> [WHAT IS NEEDED]
Find "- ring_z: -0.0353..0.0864" in the data below; transcribe the line it appears on and each line after it, exactly, to the end, and nothing else.

> [RAW DATA]
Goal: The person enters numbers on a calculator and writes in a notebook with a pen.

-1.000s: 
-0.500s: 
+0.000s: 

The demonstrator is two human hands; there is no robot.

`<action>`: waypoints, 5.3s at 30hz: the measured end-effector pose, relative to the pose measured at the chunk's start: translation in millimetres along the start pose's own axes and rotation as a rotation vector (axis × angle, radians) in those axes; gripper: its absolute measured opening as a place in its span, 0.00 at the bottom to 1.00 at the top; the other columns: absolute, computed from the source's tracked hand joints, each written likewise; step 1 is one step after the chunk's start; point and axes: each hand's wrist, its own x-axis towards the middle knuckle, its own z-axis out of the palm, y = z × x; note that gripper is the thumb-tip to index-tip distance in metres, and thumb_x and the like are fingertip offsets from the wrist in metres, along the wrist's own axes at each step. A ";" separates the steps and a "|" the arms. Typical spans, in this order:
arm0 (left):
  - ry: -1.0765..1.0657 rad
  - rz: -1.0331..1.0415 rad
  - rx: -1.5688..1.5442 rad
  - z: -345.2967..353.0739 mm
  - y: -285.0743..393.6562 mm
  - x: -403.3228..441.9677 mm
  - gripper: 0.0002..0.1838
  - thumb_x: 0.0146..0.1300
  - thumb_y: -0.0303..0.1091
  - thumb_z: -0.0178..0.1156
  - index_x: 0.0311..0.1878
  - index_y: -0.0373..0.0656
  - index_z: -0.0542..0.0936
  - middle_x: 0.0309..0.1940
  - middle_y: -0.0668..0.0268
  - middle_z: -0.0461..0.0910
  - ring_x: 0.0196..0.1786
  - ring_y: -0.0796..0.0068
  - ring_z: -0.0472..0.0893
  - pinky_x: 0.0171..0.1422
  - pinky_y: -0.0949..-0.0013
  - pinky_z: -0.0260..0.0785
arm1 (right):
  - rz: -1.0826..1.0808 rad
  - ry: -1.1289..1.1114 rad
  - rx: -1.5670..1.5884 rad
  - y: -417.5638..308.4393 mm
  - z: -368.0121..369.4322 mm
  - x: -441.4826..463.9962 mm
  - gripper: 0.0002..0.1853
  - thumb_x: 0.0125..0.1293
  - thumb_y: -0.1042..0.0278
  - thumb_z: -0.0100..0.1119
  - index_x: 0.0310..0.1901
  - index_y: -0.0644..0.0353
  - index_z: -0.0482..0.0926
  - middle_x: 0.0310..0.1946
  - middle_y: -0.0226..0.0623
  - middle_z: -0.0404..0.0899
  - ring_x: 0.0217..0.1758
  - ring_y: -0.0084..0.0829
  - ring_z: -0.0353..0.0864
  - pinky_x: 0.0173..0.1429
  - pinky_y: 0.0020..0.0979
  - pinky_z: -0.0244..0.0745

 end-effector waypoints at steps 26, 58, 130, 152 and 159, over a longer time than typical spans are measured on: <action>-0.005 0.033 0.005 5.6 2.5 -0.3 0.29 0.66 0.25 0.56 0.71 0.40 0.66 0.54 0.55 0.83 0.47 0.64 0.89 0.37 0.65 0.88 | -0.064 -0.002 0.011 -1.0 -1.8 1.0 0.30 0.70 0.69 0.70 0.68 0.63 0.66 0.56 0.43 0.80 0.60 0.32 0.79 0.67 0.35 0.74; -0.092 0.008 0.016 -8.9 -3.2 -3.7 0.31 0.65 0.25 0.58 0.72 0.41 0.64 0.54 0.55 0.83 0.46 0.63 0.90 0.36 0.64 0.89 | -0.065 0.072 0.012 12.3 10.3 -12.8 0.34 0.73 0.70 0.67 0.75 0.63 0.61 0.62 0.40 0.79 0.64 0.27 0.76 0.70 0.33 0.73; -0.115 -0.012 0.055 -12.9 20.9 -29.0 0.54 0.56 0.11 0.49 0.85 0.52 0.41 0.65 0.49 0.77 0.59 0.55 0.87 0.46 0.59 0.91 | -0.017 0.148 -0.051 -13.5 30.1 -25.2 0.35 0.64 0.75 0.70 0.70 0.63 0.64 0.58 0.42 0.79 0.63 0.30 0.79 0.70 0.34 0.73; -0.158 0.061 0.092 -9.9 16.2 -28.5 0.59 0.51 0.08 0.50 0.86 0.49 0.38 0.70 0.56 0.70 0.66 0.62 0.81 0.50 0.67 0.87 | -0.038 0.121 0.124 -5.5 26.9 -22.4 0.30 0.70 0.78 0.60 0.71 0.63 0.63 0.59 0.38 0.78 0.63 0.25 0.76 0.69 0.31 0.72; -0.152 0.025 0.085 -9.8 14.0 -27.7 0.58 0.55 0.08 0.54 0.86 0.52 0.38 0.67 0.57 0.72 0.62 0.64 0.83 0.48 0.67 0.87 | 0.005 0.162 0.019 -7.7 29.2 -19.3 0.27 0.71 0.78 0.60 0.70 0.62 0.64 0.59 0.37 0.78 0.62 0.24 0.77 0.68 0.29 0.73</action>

> [RESULT FOR THIS TASK]
  - ring_z: -0.0353..0.0864
  - pinky_x: 0.0173..0.1429
  - pinky_y: 0.0020..0.0979
  - pinky_z: -0.0244..0.0745

 end-effector waypoints at steps 26, 58, 130, 152 and 159, over a longer time than typical spans are measured on: <action>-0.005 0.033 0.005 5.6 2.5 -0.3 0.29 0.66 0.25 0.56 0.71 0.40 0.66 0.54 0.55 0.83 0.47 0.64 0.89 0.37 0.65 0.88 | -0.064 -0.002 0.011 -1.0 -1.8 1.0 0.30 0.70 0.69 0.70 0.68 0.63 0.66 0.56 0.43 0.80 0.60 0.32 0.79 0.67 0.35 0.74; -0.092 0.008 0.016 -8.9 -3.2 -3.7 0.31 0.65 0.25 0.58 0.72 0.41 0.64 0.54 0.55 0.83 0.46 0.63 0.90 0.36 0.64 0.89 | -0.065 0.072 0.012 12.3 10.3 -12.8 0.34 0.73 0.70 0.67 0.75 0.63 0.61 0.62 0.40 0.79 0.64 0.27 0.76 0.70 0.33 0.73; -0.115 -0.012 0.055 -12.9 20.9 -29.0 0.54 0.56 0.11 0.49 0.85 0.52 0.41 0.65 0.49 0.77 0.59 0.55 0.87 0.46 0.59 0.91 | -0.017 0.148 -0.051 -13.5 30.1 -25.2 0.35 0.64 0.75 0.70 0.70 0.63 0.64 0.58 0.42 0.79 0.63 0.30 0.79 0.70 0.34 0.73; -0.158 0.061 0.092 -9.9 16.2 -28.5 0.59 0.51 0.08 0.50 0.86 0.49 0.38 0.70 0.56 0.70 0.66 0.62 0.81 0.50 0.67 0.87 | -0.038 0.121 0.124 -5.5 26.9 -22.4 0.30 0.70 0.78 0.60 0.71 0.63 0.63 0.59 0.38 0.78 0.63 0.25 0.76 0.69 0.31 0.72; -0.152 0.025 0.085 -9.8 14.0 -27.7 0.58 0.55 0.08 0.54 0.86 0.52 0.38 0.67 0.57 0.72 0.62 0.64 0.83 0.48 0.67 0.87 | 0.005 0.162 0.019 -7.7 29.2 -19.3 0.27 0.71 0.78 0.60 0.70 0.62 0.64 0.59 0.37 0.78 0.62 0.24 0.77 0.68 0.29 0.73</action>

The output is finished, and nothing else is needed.